His mother abandoned him when he was a child. She’s free spirited. His last girlfriend broke his heart. She’s not ready to settle down yet. He’s just so focused on work right now. If we could be together, we would, but it’s complicated…blah blah blah….
Stop.
Ultimately, it doesn’t really matter. You understanding a situation or someone’s motivations does not give you the power to change their behavior, wants or needs in this moment. Clinging all your hopes onto an expectation of what could happen in the future only leads to disappointment.
What’s more, going any further along a path once signs appear that you are unlikely to get what you need from this person makes you 100 percent responsible for any subsequent suffering that comes your way. The reasons are fairly irrelevant in the end because the bottom line is: if it’s not enough now, it never will be.
I want this to become your mantra. I want you to say it enough times for it to really sink in and then use it to encourage you to walk away from all those romantic situations that are going nowhere.
Stop wasting your time and energy
If they cannot give you what you need and want in this moment, if they metaphorically chose not to show up for you now or if they seem less enthusiastic about your liaison than you do, then, ultimately, it is not going to change.
Things continue as they start. If what is between you right now—in this instance, in this reality, in these circumstances—is not enough, then it never will be.
I’ve often heard it said that expectations are the root cause of most conflict. It is true that when what we (usually silently) want from people is not delivered, we feel crushed, angry or frustrated.
So, in relationships, it’s vital to avoid complete catastrophe instead of hoping people have a good guess at the expectations we try to communicate. By doing so, we transform expectations into needs and wants.
It’s a subtle difference, but a very important one.
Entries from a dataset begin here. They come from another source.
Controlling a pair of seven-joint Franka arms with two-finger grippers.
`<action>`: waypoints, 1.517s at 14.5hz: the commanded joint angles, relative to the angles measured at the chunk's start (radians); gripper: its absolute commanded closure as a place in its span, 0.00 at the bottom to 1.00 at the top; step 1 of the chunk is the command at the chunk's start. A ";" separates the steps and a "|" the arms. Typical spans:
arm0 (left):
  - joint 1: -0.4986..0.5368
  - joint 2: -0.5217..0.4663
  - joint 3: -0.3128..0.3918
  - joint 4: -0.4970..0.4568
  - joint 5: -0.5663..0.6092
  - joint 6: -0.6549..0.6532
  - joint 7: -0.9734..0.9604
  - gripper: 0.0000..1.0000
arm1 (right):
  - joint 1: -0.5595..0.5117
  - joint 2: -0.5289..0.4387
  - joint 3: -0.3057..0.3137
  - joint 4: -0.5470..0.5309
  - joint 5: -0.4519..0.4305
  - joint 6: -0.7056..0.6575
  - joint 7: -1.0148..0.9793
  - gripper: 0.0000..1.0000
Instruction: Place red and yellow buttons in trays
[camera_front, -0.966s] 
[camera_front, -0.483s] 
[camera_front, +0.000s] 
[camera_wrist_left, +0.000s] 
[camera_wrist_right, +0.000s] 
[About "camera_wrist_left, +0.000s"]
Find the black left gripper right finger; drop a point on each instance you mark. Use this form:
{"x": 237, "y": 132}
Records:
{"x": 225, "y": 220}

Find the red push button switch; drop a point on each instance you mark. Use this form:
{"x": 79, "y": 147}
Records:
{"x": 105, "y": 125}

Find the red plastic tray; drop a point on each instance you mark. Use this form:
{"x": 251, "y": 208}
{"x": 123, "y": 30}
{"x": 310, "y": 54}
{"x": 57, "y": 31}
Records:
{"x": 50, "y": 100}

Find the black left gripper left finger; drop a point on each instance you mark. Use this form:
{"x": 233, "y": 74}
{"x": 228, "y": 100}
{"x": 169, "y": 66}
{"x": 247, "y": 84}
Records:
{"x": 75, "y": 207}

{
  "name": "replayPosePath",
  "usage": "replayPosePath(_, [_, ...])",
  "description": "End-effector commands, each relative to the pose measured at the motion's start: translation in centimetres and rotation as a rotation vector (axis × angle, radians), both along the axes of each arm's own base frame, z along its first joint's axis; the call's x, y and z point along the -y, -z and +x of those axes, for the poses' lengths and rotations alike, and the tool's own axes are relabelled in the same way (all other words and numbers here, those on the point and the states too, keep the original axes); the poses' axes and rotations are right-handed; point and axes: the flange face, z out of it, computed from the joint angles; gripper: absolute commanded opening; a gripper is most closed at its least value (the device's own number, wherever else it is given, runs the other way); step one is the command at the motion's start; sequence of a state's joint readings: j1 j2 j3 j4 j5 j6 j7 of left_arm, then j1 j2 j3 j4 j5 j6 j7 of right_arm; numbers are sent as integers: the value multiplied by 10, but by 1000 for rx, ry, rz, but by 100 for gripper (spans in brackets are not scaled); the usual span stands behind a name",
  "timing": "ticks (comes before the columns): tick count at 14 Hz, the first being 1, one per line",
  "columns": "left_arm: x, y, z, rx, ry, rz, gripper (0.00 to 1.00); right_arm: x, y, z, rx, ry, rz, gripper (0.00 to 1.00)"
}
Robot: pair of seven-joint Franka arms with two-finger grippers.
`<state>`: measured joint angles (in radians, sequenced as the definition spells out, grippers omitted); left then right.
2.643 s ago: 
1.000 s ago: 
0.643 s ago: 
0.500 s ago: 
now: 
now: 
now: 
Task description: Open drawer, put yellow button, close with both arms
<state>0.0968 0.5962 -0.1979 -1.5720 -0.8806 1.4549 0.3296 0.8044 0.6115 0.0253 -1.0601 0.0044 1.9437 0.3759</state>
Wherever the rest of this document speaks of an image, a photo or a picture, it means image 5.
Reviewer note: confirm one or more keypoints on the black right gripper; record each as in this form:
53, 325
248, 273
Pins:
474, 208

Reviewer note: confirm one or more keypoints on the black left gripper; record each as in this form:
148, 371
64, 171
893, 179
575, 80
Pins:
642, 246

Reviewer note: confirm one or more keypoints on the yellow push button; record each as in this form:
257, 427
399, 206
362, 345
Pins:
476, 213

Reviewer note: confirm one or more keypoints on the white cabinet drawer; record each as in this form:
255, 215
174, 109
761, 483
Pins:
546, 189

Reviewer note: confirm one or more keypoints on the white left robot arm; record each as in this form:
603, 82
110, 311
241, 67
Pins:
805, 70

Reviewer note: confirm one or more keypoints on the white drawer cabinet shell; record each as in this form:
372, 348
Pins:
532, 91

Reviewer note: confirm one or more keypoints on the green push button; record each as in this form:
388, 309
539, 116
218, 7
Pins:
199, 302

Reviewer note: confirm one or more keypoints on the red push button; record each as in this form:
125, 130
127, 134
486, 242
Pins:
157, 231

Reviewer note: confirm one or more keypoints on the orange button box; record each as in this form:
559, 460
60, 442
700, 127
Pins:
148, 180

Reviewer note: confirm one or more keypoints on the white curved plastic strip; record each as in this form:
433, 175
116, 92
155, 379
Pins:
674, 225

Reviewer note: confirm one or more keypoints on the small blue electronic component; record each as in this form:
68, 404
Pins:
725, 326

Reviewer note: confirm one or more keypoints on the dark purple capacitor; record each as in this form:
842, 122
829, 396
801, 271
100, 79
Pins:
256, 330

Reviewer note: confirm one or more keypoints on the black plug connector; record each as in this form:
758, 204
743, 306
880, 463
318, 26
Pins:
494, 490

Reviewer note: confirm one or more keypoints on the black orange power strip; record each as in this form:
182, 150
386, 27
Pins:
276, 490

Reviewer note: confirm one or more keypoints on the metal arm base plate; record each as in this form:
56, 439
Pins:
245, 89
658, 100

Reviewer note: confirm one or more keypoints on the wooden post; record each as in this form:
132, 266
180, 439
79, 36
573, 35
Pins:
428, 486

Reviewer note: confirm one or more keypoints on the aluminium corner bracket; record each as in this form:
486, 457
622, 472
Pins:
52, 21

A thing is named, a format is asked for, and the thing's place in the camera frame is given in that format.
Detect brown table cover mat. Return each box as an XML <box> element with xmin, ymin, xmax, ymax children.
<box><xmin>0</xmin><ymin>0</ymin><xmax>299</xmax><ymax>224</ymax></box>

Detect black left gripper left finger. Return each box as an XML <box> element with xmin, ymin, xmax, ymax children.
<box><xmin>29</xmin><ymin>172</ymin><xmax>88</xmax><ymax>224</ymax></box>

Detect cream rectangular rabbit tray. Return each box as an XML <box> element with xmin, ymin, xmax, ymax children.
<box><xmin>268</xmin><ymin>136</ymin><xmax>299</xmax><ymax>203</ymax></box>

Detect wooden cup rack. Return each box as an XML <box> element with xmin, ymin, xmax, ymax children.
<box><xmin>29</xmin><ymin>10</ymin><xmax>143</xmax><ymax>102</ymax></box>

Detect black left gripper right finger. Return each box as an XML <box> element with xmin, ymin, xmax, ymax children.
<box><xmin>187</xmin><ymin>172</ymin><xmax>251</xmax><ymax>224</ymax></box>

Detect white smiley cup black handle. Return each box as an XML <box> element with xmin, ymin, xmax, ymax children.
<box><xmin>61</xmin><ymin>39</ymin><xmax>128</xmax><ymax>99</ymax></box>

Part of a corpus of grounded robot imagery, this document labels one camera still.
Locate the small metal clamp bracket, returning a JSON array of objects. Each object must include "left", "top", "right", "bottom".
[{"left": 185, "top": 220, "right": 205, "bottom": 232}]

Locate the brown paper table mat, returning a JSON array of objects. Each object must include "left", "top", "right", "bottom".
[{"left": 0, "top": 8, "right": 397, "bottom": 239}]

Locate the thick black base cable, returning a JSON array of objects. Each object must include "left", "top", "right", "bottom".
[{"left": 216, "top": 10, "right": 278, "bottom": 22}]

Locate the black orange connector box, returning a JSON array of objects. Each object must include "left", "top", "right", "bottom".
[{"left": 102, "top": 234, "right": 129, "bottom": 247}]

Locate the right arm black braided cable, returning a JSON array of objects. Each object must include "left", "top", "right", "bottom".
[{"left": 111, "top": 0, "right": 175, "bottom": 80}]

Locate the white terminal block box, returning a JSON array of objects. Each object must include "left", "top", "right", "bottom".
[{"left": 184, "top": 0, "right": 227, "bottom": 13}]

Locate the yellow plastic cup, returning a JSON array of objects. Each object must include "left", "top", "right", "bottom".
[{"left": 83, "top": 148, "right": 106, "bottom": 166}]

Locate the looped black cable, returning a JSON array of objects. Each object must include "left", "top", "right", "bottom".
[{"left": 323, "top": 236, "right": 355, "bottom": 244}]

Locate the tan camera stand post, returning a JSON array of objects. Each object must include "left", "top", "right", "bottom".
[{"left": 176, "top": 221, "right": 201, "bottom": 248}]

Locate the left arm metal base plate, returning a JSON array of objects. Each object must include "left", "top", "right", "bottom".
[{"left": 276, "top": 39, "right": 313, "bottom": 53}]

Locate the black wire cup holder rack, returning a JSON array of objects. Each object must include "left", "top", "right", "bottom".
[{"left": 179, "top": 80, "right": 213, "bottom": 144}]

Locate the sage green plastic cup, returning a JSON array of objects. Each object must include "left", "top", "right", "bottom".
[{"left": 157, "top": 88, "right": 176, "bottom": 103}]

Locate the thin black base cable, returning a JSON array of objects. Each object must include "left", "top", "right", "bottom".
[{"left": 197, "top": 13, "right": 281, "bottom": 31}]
Firstly, you have to be capable of being honest with yourself. You may wish that you were the super casual type, but is that honestly how you feel?
If you manage to get as far as working out what you’d like and are able to communicate that to the other person, you are already doing much better than most.
I’d like to say the next bit is easier, but I’d be lying. If their needs and wants are not the same as yours, then you should walk away. The sooner you do this, the easier it will be in the long run. Why? That’s right: if it’s not enough now, it never will be!
Realize that you are worth more…
It takes a strong will and self-love to do this. You have to keep the end game in sight rather than focus on instant gratification. Part of the problem is that we don’t really want to accept unpalatable truths, which tempts us to opt for blissful ignorance just a little longer. But, while you keep the ideal fantasy of any potential relationship alive, you are selling yourself short when you could be finding someone who it is enough with.
I once drove across four countries (Italy, France, Spain and Portugal in case you were wondering!). I somehow made this in my mind as ‘casual’ as you possibly can make driving 1,800 miles to be reunited with someone.
The truth was that before I set off, I knew, and had been shown through past behavior, that whatever there was between us was not enough and never would be. I pushed that aside hoping to find a more agreeable reality where my instincts were wrong, and the outcome would be different. Needless to say it wasn’t.
I could have nipped it in the bud a whole nine months earlier. Yet, instead of being honest with both myself and him, I decided to stay silent and hopeful.
Did I survive? Yes, of course, but I undoubtedly created more disappointment for myself and wasted my attention on someone who was never going to deliver anything remotely close to satisfaction.
Be brave enough to ask for what you want
Please don’t get me wrong: I am not advocating crazy intense behavior—quite the opposite. I’m not saying turn up on a first date, make it known that you see yourself having 10 babies and ask if they’re keen.
I’m just saying that when you naturally reach ‘that point’ (which could be after one week, one year or longer depending on the circumstances), then letting someone know what you are looking for actually saves a lot of drama further down the line.
There comes a time in every connection when you reach an invisible ledge. If they don’t willingly step up to it with you to leap off together, in a wonderfully courageous move into that unknown abyss, then it doesn’t matter how much time, patience and effort you continue to put in, it isn’t going to happen. The problem is that you are wasting your precious life by choosing to just stand around on the ledge, keeping them company.
If you choose not to ask for what you want in order to keep the game going a little longer, eventually (whether it is in one month, one or ten years’ time), it will always become unavoidably evident that it is not enough.
What seemed like a great idea at the time to avoid a letdown, turns into you investing a lot of energy that could be spent finding someone who does want the same things. It’s time you could be spending fully leaping into life, love, passion and new horizons elsewhere. If you keep hoping that their heart will perhaps one day catch up and make that jump for you, it won’t…because…
If it’s not enough now, it never will be.